The rest of the programme was the less heart-swelling recruitment of a manager for a luxury wedding and event venue. Victory went to the posher of the two women who go through, but the rather superb Philippa Darcy (yes, really), who owns the business, is taking the loser under her wing and will, I do not doubt, See Her Right. Noblesse obliges.
It looks set fair to be as compelling, human and humane a series as that other fixed-rig fandango, First Dates. Put it on your shortlist.

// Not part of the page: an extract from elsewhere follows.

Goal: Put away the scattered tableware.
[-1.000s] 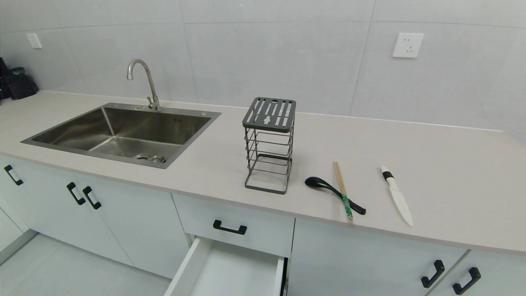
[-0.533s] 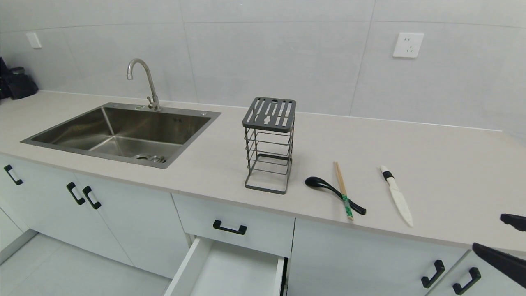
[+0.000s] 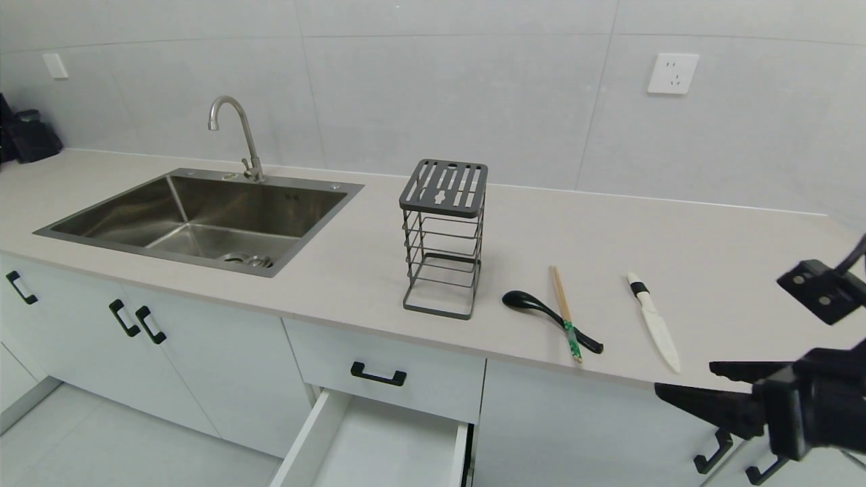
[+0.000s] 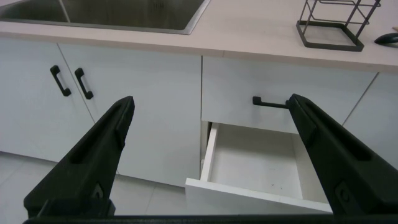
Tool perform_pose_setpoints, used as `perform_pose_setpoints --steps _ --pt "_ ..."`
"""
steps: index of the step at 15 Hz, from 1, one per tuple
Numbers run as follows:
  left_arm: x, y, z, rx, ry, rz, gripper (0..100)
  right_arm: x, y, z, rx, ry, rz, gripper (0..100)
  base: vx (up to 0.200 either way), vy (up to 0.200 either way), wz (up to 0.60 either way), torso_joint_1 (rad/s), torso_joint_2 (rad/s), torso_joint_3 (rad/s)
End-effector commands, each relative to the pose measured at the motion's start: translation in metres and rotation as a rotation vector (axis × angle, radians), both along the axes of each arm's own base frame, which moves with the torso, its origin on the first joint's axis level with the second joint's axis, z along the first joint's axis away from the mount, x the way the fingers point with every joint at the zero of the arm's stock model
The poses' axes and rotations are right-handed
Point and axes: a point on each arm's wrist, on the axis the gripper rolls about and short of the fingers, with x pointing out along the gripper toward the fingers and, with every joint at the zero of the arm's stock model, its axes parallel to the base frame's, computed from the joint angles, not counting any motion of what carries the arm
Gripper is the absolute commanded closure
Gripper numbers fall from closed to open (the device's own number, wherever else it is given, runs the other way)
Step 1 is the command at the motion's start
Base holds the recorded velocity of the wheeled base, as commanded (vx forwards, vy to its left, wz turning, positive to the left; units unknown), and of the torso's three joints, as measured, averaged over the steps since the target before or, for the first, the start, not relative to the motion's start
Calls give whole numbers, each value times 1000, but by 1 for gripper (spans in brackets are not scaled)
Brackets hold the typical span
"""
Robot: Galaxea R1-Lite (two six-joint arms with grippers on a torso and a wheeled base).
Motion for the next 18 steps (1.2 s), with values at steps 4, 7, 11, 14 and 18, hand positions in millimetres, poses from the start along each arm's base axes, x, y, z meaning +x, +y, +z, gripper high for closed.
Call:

It’s hard to know what to say about Child Genius (Channel 4), because it’s never the child’s fault, is it? This was the opening episode of this two-parter following the progress of 16 children through a competition run by Mensa to find Britain’s brightest child. Why? Why, why, why, why? As if it matters, as if it can be neatly quantified, as if anything important about a child can be measured at a podium through a series of quickfire rounds. The usual cast of characters are all present. The desperate dad with a lunging need to correct the inequities of his own childhood; the mother in search of something that will focus her bright son with ADHD; the ambitious parents for whom a day without another box ticked (“Great British international ice-skating championships – check!”) is a day wasted. And, of course, the baffled parents in awe of their changeling child who is frantically looking for something to harness his excess intellectual energy to.
The previous series of Child Genius at least purported to be an in-depth look at what forms intelligence can take and the pressures extreme variations can put on their owners, but things have become much more formulaic since. Now it is just a faintly saddening programme about nothing very much, and certainly nothing very valuable. Its own IQ has dropped off the scale.